Mathieu Amalric

(1965). Il est né à Neuilly-sur-Seine, son père est un grand journaliste qui travaille pour « Le Monde » et « Libération », sa mère, d’origine polonaise est née dans le village, en Pologne, où a vécu Roman Polanski. Il suit son père à Washington puis à Moscou. Il commence des études littéraires, mais ne persévère pas, il tente le concours de l’IDHEC, mais il échoue, il vient donc au cinéma par la petite porte et par le biais de l’écriture, de courts-métrages et de divers petits boulots.

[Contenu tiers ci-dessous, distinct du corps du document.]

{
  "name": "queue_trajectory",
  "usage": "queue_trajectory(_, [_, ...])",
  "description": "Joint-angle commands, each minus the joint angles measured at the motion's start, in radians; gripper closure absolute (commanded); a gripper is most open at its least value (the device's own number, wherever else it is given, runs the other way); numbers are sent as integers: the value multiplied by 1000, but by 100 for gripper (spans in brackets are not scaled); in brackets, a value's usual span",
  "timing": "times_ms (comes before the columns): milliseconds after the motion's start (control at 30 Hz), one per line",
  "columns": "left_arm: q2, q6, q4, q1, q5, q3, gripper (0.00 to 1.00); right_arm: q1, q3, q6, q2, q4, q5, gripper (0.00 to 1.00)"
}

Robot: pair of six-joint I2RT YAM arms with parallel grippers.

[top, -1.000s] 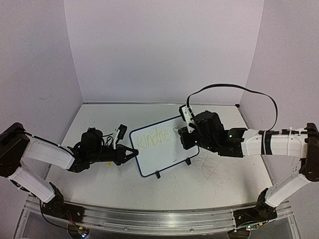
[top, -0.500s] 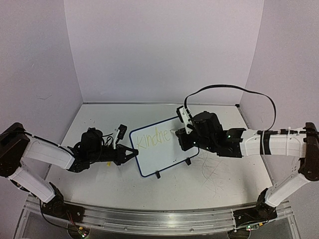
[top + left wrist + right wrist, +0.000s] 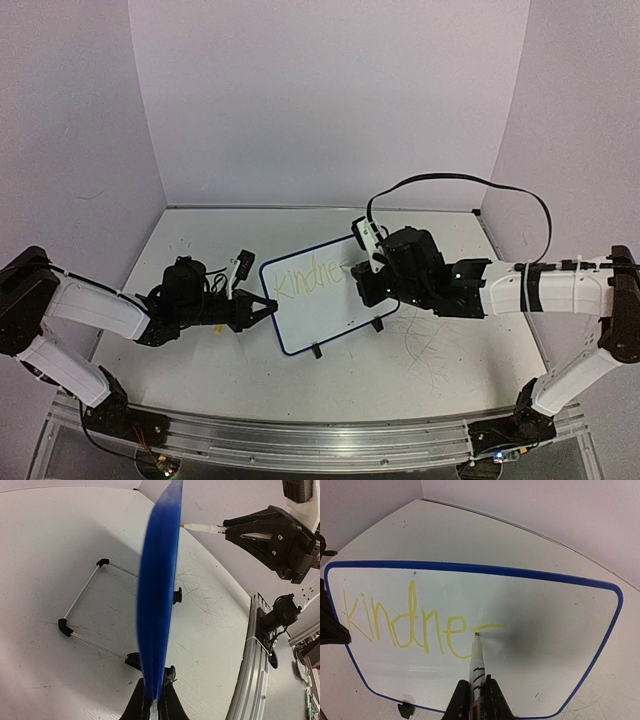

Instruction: Write a sentence on the whiteboard

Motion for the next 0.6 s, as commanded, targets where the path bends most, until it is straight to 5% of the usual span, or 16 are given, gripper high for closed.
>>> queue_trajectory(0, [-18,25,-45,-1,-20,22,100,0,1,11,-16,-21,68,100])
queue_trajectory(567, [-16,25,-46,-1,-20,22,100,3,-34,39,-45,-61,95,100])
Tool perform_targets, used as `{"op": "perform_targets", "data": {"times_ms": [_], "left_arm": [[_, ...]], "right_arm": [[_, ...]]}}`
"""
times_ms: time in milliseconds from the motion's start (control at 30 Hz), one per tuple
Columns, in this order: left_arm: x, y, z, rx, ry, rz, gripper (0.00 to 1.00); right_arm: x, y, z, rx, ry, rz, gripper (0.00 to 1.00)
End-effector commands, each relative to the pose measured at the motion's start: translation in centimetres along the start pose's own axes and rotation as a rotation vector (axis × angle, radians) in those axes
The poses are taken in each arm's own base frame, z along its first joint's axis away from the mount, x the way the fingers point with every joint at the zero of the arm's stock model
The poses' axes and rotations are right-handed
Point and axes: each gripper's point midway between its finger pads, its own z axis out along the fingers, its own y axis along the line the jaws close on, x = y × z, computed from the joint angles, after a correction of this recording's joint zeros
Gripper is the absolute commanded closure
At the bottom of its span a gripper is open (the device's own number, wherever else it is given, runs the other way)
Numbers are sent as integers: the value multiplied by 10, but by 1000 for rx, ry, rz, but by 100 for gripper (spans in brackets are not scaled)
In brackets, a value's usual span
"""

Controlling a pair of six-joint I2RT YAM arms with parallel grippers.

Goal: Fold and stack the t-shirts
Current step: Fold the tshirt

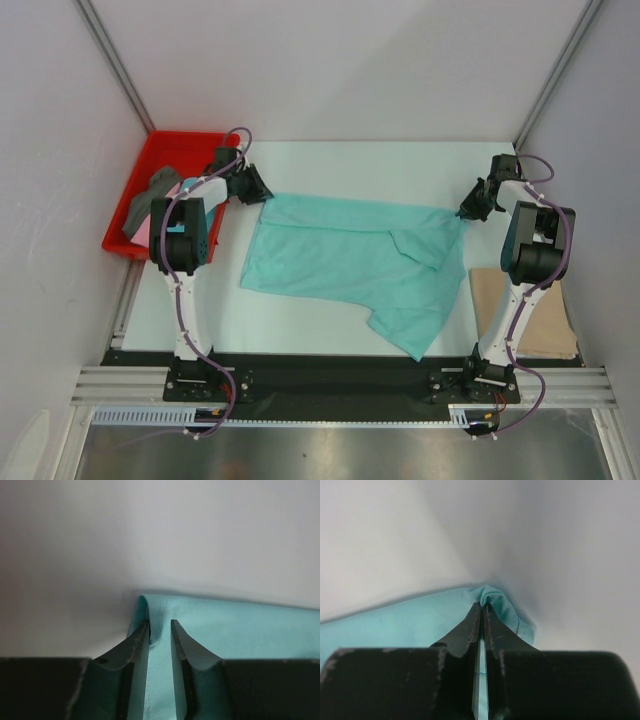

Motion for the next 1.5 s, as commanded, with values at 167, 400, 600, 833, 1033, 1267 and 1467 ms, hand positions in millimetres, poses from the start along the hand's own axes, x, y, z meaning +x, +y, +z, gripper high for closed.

On lui confie un premier petit rôle en 1984 dans : Les favoris de la lune, il ne tournera son deuxième film qu’en 1992, entre-temps, il fera divers boulots dont assistant stagiaire à la mise en scène. La suite sera très prolifique, il a tourné plus de 115 films ! Il se lance dans la mise en scène en 1990 avec des courts-métrages, son premier long-métrage sera : Mange ta soupe en 1997 avec Jeanne Balibar, un film basé sur des éléments familiaux autobiographiques dans un climat étouffant, Le stade de Wimbledon avec Jeanne Balibar, une femme recherche un mystérieux écrivain, La chose publique avec Bernard Menez et Michèle Laroque, un réalisateur qui a reçu une commande de ARTE doit de débattre avec des problèmes de couple sur fond des élections présidentielles de 2002 , Tournée, un producteur parisien qui a tout quitté pour aller aux USA, revient avec une tournée burlesque, La chambre bleue, une enquête policière d’après Simenon avec lui-même et Léa Drucker, Barbara avec lui-même et Jeanne Balibar, la préparation d’un film sur la chanteuse et l’étrange fusion entre l’actrice qui doit tenir le rôle et la chanteuse.

Il fait aussi du doublage et de la narration, il joue aussi au théâtre.
Il a obtenu les Césars  du meilleur espoir en 1997 pour comment je me suis disputé, du meilleur acteur en 2005 pour : Rois et Reines et en 20087 pour : Le scaphandre et le papillon, il a aussi obtenu le prix de la mise en scène à Cannes en 2010 pour : Tournée, Le prix Jean Vigo et le prix Louis Delluc en 2017 pour : Barbara.